In 2009, the government established the Rwanda Development Board (RDB) with a mission to “Fast track economic development in Rwanda by enabling private sector growth.” The RDB provides useful information for investors, highlighting investment opportunities and available incentives (see here).

Incentives include a seven-year tax break for companies investing in key sectors like health care, education, manufacturing and tourism, a 0% corporate income tax (CIT) for companies that set their regional offices in Rwanda (versus 15% for others), and a five-year tax holiday for microfinance institutions, among others.

Rwanda’s private sector federation also recently launched a digital platform to provide useful information pertaining to financial advisory services, access to finance, access to business training and policies related to doing business.

Rwanda’s small size limits its manufacturing potential relative to Ethiopia, but it has clearly established a more conducive environment for private sector growth and investment. Moreover, it is not clear that Rwanda needs a large domestic market and labour force to become a manufacturing hub given its East African Community (EAC) membership, giving it access to a market of c160mn consumers and proximity to another c35mn consumer market in the eastern DRC.

Much like Ethiopia, Rwanda is a landlocked nation and needs reliable regional transport networks to unlock its manufacturing potential. Rwanda is a member of both the Northern Corridor (with Kenya, Uganda, South Sudan and Ethiopia) and Central Corridor initiatives (with Burundi, DRC, Tanzania and Uganda), with the successful completion of either likely to significantly reduce transit cost and time.

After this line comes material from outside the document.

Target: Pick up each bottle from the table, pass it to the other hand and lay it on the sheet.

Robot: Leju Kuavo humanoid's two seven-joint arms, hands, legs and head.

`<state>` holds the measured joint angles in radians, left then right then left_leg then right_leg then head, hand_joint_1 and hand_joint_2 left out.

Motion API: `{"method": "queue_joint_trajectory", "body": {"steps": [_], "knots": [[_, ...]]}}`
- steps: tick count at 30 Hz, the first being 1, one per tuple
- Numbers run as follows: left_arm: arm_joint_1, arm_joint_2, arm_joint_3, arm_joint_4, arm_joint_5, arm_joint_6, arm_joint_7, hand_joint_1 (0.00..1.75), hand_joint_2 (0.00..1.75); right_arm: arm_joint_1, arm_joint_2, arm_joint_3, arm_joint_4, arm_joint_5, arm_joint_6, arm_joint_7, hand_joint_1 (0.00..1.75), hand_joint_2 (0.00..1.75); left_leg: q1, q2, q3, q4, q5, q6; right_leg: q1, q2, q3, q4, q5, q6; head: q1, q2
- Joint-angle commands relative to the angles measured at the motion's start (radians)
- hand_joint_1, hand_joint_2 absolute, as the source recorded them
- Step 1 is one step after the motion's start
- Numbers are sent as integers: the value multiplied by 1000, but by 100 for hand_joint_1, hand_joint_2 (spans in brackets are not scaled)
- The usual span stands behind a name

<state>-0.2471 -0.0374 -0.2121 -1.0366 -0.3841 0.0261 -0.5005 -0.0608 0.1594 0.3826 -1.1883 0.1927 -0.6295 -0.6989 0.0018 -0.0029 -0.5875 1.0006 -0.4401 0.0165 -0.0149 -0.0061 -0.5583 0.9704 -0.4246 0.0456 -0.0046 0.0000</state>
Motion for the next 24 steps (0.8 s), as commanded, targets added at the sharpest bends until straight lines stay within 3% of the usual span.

However, as we have previously reported (here), progress on regional railway projects has been limited, and it could be many years before Rwanda benefits. Kenya is struggling to finance the second phase of its railway (which will bring it to the Ugandan border) after accumulating cUS$200mn of losses over the first three years of operation and defaulting on cUS$370mn of payments to China’s Africa Star Railway Operation Company, while Tanzania’s railway is still in the early stages. If these projects fail to come to fruition, Rwanda will be left without a low-cost way to get its goods to port.

Rwanda also lacks a catalyst like Ethiopia’s GERD (see here) for a mass expansion of low-cost electricity, with generation and access remaining low, at 220MW and 30%, respectively. Although Rwanda has been a world leader in the adoption of off-grid generation and plans to reach universal access by 2024 (48% of which will be off-grid), it is unclear whether this approach will be sufficient to support industry at scale.

In addition, latent political risks remain in the wake of Rwanda’s 1994 genocide. Political stability under President Paul Kagame, who garnered a dubious 98.8% of the vote in the 2017 election, has come at the cost of stark limits on political freedom. Rwanda effectively remains a one-party state, and while Kagame is genuinely popular and enjoys widespread support (if not c99% as purported), he has kept a tight lid on dissent (illustrated by the recent arrest of the hero of the film “Hotel Rwanda” on charges of terrorism, sparking controversy).

On the one hand, Kagame has been described as a “benevolent dictator”. There is certainly a degree of truth to this characterisation, with his tight control of Rwandan politics paving the way for Rwanda’s whirlwind of reforms and remarkable levels of political stability and order just 25 years after one of history’s most horrific genocides.

Lawmakers recently endorsed this approach, outlining plans to give more powers to the president to create and disband public institutions and SOEs in a bid to improve efficiency and minimise waste. Kagame’s centralisation of power increases the likelihood of tough reforms being passed, in contrast to robust democracies like South Africa where SOE reform is blocked by perpetual political squabbling.

However, it isn’t clear what a post-Kagame Rwanda would look like. Although a 2015 constitutional amendment effectively gives Kagame the right to stay in office until 2034, it is unclear how long he can continue to sweep ethnic tensions under the rug. As such, there is an ever-present risk that tensions might boil over, throwing Rwanda’s political stability to the wind.